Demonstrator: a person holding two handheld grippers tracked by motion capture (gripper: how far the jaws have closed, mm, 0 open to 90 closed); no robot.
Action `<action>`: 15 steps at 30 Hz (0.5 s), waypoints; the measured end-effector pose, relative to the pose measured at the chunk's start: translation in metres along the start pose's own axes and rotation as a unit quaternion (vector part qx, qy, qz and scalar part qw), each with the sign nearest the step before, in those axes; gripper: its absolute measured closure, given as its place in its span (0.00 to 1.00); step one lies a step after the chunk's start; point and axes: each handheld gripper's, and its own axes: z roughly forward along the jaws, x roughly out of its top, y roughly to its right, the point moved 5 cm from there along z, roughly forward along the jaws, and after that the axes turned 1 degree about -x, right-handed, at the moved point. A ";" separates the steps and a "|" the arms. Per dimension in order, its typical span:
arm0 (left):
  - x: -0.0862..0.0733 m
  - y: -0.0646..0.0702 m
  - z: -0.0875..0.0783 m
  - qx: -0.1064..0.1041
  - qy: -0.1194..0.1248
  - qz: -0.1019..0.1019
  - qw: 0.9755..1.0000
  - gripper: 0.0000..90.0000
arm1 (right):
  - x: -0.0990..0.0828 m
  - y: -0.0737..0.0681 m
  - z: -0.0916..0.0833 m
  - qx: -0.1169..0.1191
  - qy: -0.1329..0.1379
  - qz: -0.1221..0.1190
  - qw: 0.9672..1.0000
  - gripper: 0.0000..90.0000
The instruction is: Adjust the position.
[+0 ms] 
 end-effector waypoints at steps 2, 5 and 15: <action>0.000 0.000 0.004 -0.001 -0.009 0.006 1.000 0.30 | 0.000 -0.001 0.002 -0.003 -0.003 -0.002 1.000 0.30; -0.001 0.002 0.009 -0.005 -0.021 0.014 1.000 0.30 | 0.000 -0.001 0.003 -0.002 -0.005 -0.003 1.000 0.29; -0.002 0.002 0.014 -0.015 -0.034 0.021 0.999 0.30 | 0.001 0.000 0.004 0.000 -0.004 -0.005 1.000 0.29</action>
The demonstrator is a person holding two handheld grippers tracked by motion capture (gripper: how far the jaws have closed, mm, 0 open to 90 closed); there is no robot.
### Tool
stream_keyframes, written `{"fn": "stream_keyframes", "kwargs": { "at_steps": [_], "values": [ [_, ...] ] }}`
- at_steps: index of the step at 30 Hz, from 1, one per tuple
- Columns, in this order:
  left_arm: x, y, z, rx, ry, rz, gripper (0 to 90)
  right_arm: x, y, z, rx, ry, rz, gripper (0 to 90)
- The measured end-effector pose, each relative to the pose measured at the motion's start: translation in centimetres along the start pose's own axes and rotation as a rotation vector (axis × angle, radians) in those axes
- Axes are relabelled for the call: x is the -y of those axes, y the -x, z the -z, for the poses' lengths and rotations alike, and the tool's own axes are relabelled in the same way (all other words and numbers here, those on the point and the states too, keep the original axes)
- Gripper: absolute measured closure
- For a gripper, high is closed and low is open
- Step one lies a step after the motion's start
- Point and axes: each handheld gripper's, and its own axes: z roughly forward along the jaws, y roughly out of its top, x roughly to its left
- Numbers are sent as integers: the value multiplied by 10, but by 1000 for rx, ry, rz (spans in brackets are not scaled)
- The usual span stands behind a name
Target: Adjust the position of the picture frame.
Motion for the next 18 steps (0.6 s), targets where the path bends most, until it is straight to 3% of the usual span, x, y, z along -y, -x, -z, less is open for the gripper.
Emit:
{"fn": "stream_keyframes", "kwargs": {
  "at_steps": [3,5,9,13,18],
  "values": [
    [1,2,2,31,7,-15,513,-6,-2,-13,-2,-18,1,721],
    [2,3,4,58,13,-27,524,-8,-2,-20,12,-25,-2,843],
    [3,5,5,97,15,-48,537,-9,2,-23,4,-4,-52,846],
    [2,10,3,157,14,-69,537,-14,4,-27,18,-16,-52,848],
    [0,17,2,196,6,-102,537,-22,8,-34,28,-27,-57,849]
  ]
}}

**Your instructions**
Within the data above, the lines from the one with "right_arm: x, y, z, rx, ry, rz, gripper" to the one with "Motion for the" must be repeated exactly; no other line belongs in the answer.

**Your response**
  right_arm: x, y, z, rx, ry, rz, gripper (0 to 90)
- The measured end-effector pose, each relative to the pose measured at the motion's start: translation in centimetres along the start pose's own axes and rotation as a rotation vector (axis × angle, radians) in those axes
- Axes are relabelled for the call: x is the -y of those axes, y the -x, z the -z, for the poses' lengths and rotations alike, and the tool's own axes are relabelled in the same way (all other words and numbers here, those on the point and the states too, keep the original axes)
- Gripper: absolute measured closure
- For a gripper, high is closed and low is open
- Step one lies a step after the motion's start
- Point and axes: each handheld gripper's, and its own axes: z roughly forward along the jaws, y roughly out of its top, x roughly to its left
- Numbers are sent as integers: the value multiplied by 10, but by 1000 for rx, ry, rz (spans in brackets are not scaled)
- The usual span stands behind a name
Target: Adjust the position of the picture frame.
Motion for the next 18 steps (0.6 s), targets where the path bends most, until it is straight to 3% of the usual span, x, y, z along -y, -x, -z, less is open for the gripper.

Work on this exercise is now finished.